:: About this task ::
For the data below, work out the number of lines containing the string "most" and answer with that number only.

:: Source information ::
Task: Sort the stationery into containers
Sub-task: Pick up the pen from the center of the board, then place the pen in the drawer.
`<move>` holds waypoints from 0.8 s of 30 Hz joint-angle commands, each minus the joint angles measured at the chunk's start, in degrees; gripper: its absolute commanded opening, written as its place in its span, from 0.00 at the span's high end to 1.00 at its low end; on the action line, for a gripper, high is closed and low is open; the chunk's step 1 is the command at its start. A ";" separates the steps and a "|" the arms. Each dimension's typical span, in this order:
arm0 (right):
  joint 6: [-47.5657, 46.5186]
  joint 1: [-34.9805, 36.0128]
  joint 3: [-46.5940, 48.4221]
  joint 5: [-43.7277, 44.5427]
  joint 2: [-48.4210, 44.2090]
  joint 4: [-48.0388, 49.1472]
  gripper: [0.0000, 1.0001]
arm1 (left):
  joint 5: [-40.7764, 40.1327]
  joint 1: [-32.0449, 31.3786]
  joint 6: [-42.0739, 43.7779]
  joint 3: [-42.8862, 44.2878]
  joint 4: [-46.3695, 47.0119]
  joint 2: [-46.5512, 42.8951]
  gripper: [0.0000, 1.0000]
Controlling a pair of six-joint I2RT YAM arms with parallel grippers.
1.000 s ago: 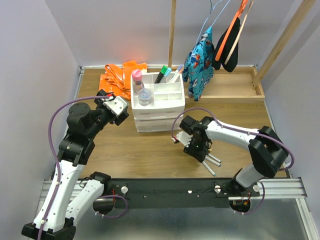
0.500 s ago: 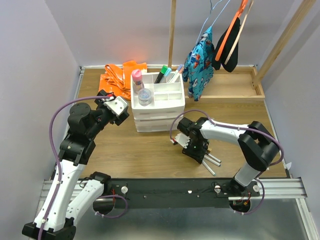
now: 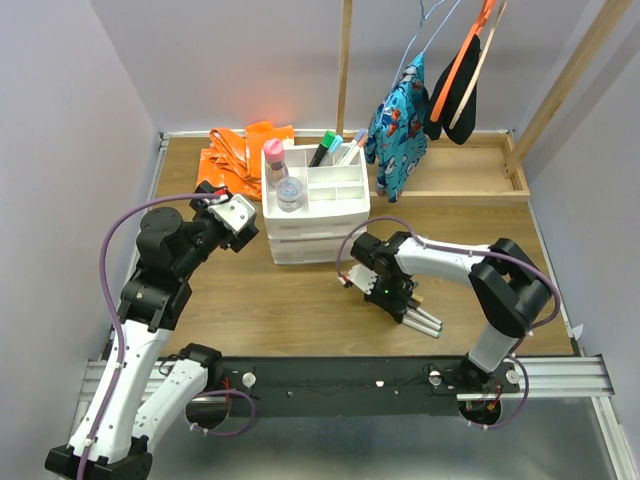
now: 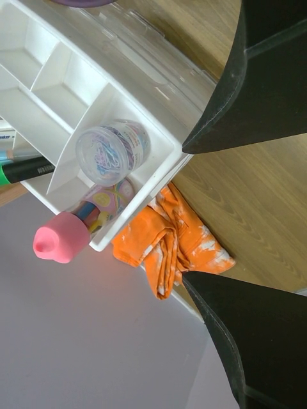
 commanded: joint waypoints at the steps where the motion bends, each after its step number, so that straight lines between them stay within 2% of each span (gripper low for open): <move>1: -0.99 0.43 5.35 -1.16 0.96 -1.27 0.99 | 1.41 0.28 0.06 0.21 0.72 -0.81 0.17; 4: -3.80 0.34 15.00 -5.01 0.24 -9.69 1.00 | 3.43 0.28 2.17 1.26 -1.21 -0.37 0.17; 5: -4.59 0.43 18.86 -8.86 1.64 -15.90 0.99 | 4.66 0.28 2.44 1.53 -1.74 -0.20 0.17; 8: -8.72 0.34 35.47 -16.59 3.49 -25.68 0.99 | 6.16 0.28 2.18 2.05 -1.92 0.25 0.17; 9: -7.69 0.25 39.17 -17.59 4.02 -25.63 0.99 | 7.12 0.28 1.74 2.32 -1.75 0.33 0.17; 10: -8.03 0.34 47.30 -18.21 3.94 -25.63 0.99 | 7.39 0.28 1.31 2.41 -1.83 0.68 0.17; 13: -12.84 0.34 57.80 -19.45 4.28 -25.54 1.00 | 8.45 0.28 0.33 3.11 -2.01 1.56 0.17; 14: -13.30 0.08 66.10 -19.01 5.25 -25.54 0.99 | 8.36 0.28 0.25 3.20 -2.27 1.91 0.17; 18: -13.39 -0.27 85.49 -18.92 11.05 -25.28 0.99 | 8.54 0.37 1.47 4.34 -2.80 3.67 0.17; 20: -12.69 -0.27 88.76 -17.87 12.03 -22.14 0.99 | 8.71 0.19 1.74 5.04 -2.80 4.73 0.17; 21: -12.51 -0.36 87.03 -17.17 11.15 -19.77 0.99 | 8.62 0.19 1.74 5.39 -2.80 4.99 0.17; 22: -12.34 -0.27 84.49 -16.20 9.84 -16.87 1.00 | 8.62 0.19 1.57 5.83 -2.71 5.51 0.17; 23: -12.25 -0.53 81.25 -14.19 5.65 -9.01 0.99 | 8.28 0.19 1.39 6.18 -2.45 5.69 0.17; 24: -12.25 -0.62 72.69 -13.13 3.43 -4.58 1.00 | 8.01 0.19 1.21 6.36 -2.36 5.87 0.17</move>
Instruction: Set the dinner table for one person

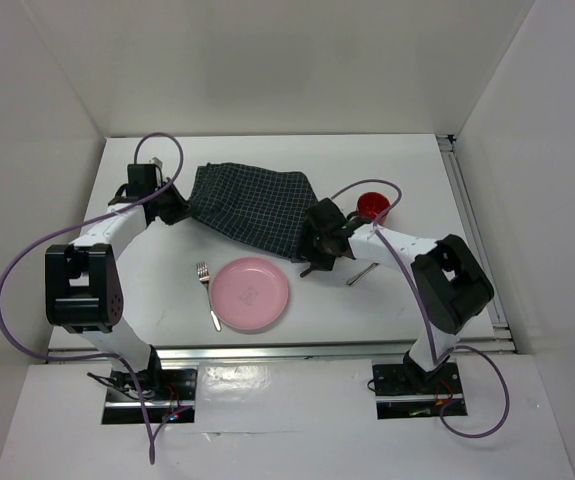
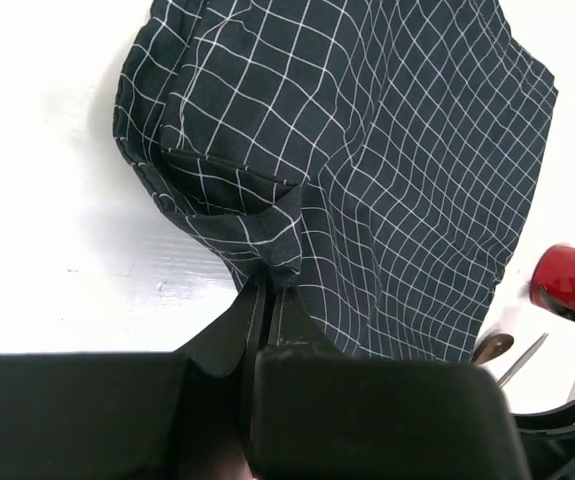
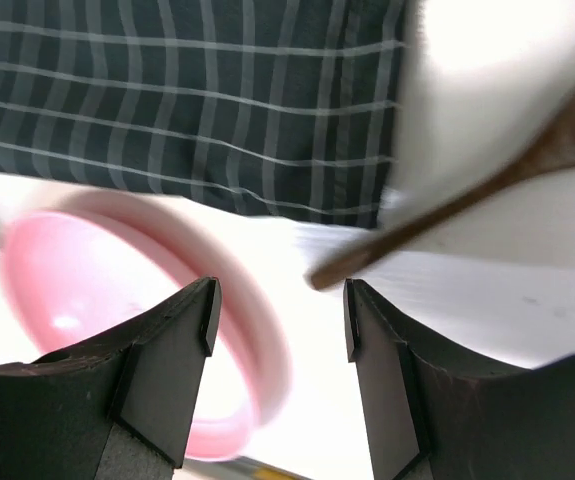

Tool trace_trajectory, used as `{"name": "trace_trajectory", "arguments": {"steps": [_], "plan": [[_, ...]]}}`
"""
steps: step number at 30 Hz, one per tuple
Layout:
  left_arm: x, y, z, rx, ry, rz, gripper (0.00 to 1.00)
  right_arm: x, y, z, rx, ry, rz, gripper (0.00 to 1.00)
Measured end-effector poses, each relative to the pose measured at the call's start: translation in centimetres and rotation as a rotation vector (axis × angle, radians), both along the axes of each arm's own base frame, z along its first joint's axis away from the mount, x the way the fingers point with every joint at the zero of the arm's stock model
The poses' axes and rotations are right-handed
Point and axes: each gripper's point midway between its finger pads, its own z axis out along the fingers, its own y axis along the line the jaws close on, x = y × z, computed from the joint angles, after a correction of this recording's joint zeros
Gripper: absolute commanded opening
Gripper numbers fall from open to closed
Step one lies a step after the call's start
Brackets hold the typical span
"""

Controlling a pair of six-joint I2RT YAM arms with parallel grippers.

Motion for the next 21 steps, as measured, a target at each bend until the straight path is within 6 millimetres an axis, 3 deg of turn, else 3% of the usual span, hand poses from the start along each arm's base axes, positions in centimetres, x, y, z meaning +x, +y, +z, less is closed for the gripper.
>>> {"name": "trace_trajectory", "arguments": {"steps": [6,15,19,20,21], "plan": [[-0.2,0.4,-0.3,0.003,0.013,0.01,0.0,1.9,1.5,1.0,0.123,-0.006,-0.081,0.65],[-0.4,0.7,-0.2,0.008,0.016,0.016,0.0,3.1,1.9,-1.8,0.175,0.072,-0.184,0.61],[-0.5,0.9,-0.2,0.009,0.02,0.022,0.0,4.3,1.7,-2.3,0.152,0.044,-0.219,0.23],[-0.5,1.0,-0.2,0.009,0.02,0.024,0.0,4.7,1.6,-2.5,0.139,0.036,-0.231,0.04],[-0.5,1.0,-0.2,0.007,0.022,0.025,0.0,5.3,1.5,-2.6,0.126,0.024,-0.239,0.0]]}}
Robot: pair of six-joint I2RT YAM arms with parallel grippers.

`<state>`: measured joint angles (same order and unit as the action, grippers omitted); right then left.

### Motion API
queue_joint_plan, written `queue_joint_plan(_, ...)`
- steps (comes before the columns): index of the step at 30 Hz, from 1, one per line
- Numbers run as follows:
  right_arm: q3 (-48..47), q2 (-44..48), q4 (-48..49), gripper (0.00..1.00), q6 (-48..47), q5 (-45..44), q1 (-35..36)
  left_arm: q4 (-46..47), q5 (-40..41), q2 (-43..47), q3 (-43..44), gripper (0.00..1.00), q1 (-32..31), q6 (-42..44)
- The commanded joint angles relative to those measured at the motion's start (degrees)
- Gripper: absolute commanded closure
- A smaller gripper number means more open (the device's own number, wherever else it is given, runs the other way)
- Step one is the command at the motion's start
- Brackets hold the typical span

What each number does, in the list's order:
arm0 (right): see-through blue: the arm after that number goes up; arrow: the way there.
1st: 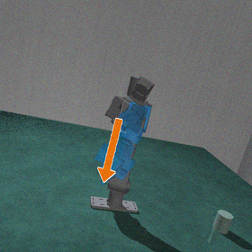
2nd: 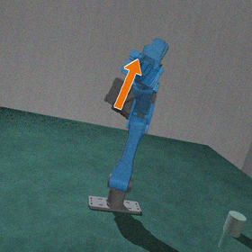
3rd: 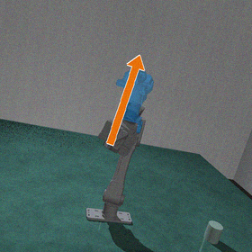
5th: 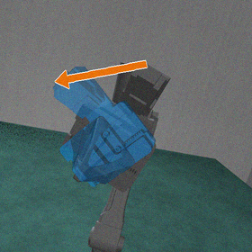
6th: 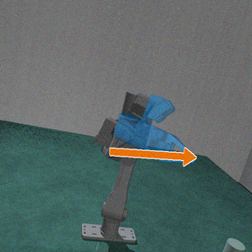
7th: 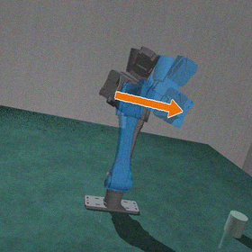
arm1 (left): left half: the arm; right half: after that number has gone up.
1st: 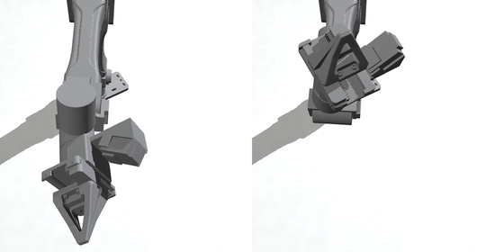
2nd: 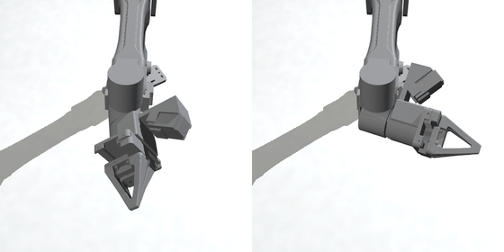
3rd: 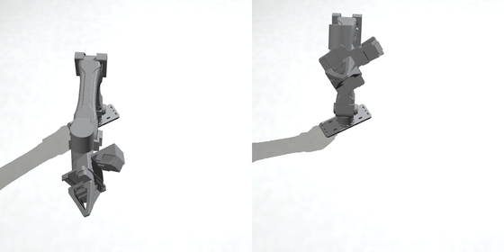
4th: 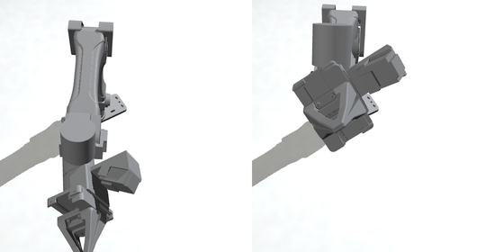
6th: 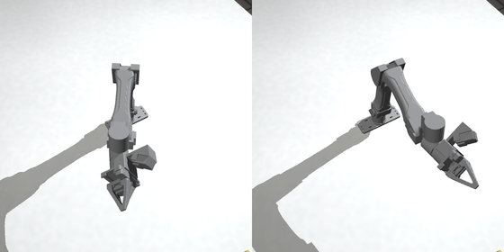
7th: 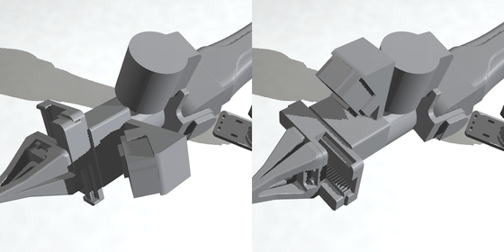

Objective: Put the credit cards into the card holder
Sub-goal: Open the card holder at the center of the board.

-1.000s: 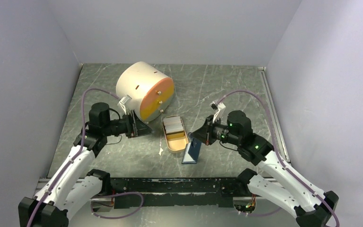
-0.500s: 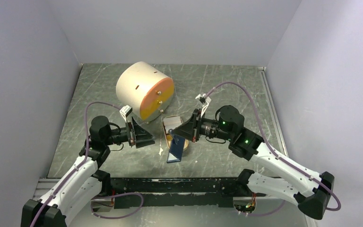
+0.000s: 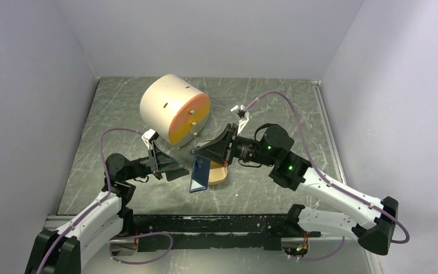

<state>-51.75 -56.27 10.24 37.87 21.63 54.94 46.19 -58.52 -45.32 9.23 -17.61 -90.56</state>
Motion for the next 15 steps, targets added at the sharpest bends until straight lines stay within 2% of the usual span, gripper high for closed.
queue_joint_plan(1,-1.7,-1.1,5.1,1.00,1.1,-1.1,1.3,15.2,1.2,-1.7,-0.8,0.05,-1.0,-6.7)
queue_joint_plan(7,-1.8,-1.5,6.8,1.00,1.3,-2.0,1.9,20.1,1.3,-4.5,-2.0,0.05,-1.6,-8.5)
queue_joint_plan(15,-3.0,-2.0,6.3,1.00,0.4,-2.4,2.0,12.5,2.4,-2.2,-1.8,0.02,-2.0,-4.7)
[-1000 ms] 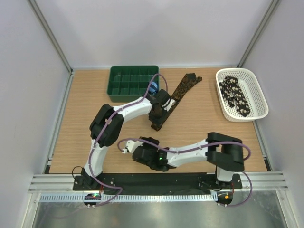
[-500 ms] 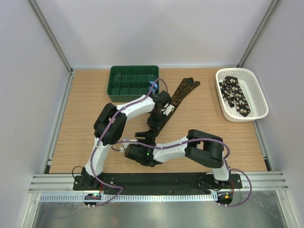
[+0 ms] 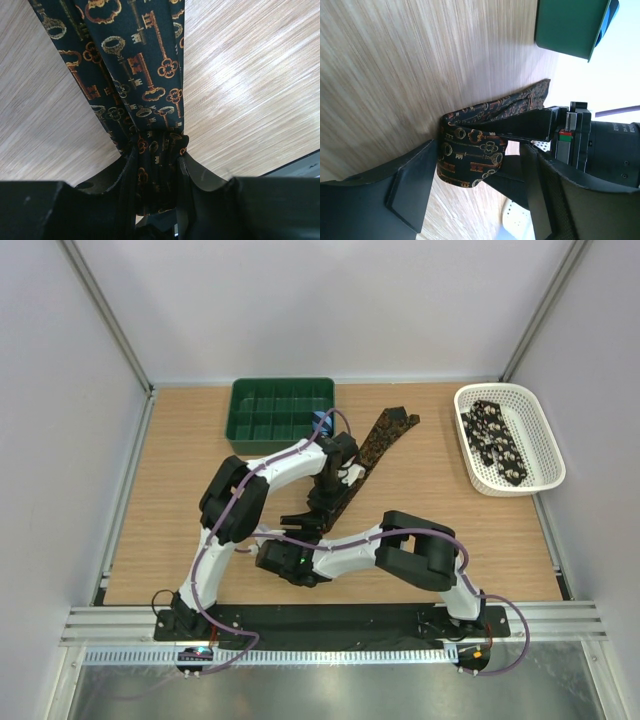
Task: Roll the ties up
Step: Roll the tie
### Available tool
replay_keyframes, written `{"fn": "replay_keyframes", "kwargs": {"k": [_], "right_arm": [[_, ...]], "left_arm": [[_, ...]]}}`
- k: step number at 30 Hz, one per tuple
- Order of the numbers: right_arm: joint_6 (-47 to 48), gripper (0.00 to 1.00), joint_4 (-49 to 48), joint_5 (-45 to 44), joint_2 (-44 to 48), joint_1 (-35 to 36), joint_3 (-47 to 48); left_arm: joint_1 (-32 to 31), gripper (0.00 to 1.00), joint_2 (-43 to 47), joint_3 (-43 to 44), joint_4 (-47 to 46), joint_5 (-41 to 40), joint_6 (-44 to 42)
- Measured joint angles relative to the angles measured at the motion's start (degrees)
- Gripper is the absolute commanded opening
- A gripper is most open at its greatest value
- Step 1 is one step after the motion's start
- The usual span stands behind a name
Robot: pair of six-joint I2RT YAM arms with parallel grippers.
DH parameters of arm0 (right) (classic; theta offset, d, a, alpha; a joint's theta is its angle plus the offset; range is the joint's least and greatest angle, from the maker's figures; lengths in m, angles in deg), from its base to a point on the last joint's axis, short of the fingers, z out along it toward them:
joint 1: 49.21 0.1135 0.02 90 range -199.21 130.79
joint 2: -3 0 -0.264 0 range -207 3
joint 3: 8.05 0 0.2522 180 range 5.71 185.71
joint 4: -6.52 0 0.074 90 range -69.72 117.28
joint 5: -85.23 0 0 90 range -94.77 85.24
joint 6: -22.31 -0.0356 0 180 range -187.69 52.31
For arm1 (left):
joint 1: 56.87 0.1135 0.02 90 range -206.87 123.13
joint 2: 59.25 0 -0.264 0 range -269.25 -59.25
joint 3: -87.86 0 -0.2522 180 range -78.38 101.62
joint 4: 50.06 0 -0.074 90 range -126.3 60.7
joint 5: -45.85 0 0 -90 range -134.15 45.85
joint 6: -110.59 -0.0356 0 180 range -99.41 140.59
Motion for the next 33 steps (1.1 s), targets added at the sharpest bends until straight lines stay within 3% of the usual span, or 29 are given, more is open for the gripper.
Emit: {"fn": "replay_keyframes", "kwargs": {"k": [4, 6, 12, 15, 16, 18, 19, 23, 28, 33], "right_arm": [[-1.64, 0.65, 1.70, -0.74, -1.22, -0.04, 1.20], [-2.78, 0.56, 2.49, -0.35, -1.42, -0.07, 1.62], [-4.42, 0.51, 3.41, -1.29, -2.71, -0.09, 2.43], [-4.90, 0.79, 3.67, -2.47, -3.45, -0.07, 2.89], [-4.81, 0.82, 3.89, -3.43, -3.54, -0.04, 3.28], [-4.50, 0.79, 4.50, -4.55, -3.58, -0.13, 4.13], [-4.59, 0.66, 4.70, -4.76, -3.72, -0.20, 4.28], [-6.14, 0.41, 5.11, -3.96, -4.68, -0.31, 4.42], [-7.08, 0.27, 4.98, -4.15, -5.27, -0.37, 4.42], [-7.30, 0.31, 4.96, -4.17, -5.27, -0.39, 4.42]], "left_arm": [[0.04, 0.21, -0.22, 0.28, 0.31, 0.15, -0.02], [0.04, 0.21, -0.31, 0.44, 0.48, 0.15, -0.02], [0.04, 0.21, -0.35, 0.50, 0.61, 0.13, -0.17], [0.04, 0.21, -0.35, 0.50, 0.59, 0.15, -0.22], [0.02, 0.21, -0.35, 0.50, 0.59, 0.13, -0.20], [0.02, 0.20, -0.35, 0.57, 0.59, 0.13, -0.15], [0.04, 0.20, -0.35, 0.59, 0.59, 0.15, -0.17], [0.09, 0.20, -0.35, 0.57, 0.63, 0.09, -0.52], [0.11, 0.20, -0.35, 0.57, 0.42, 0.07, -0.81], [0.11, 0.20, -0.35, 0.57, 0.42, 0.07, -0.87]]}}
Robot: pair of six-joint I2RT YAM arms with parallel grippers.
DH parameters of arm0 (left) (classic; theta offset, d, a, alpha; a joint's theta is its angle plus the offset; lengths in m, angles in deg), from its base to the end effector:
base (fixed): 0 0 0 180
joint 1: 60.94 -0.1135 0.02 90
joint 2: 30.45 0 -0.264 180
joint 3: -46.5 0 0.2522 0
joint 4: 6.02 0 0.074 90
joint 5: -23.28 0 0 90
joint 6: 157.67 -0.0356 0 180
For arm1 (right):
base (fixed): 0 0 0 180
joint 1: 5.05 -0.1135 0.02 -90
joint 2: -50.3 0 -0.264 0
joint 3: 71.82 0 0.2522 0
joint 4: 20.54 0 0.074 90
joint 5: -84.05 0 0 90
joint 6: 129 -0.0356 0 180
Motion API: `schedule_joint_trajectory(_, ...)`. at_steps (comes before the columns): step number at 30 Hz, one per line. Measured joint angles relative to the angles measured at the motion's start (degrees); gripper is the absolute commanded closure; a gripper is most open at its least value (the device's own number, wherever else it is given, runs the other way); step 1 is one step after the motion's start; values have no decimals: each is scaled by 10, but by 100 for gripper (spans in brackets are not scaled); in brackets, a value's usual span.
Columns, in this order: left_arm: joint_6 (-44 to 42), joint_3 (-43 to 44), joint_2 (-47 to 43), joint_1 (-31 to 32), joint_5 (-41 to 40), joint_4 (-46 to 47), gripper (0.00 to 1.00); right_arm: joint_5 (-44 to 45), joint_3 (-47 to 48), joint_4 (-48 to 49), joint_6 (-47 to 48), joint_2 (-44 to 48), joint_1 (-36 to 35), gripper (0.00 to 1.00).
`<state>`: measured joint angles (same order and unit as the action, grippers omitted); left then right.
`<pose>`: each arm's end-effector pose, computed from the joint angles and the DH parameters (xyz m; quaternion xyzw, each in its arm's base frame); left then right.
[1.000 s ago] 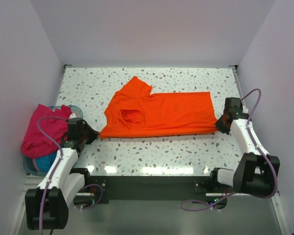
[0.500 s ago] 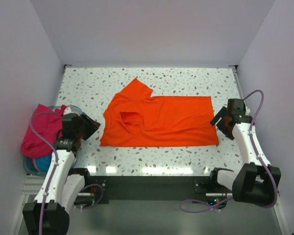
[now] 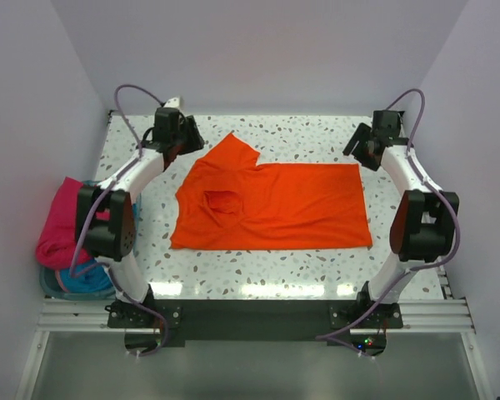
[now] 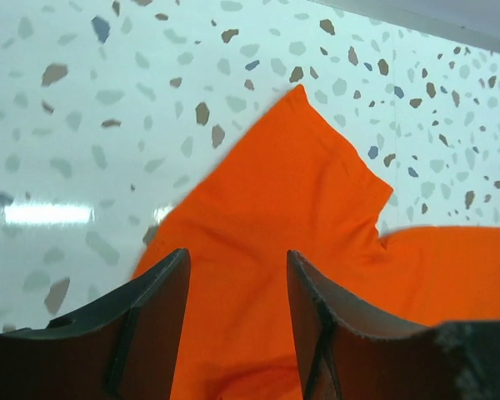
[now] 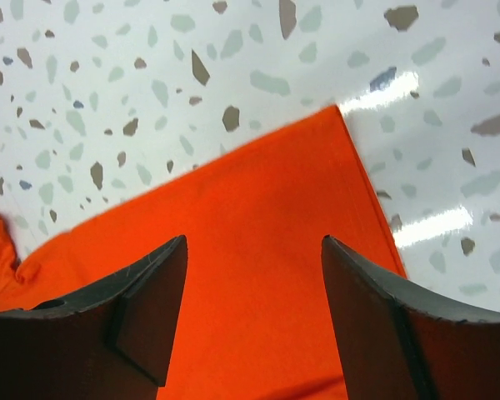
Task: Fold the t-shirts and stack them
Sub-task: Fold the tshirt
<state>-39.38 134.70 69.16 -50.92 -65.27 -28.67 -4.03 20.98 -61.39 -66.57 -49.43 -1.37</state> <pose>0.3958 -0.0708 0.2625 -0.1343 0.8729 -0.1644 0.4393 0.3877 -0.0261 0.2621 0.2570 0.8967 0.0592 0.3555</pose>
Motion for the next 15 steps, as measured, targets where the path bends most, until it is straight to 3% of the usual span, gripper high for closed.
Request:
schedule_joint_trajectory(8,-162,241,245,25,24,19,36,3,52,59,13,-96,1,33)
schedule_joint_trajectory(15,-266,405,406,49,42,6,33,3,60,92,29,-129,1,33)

:: Exercise output ::
3